PROBLEM DESCRIPTION –
In the listing that follows, the lines starting at the one containing "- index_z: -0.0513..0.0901" and ending at the one containing "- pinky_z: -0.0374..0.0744" are to be returned exactly, both boundary lines included, and no others.

MATERIAL PROVIDED START

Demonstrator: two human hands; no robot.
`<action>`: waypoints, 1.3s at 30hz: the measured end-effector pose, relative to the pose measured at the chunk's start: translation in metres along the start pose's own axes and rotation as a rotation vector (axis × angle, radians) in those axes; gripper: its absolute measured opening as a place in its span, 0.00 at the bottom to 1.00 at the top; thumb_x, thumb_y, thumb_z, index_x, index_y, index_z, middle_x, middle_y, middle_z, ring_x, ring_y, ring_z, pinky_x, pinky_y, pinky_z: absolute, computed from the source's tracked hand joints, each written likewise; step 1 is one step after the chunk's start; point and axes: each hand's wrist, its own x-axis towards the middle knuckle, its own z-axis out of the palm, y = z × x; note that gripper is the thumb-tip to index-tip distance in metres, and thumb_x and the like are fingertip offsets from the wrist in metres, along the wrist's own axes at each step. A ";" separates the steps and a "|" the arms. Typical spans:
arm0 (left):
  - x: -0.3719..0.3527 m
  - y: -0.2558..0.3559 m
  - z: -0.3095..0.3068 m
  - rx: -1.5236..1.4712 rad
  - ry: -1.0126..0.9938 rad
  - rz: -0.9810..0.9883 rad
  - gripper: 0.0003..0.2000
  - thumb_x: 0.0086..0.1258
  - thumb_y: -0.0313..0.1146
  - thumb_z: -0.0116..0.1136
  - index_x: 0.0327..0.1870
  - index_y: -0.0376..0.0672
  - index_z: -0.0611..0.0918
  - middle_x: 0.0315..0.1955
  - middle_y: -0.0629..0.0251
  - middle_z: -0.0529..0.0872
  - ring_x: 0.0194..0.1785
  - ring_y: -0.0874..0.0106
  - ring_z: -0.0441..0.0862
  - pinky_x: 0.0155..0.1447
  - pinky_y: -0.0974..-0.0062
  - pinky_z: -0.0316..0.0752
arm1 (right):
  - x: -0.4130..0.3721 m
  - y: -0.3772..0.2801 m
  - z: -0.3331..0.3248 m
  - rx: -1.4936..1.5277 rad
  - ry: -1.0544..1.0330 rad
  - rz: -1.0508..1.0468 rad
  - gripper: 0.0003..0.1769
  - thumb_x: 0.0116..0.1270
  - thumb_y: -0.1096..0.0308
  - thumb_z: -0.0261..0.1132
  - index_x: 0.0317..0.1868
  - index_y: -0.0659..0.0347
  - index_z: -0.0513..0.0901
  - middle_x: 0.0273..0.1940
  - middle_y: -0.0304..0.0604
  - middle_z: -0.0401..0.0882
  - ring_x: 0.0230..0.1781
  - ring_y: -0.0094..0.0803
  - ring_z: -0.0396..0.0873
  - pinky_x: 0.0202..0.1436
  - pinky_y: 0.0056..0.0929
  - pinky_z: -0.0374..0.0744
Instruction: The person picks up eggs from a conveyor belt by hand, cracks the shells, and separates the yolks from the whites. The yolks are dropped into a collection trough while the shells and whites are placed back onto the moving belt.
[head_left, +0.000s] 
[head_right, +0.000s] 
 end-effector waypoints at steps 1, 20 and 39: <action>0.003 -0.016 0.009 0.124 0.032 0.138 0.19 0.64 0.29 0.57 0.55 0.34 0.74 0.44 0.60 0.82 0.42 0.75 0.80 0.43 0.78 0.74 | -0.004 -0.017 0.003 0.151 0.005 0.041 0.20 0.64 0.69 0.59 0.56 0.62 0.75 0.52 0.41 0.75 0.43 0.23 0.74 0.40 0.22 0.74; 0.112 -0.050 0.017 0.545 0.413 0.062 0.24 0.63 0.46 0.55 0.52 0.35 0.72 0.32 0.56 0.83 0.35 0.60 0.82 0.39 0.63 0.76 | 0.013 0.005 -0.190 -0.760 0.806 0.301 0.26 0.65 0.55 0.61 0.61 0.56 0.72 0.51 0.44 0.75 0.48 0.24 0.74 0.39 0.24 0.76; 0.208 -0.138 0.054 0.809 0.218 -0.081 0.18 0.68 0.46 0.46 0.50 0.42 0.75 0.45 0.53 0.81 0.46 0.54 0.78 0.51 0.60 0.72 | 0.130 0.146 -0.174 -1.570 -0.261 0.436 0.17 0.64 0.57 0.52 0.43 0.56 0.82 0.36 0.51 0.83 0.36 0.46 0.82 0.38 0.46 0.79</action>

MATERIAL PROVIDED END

EXERCISE ANSWER –
  - index_z: -0.0513..0.0901
  - middle_x: 0.0273..0.1940
  - middle_y: -0.0304..0.0604
  - middle_z: -0.0401..0.0882
  - ring_x: 0.0230..0.1781
  - ring_y: -0.0094..0.0803
  - ring_z: -0.0396..0.0873
  - pinky_x: 0.0202..0.1436
  - pinky_y: 0.0056..0.0929
  - pinky_z: -0.0374..0.0744

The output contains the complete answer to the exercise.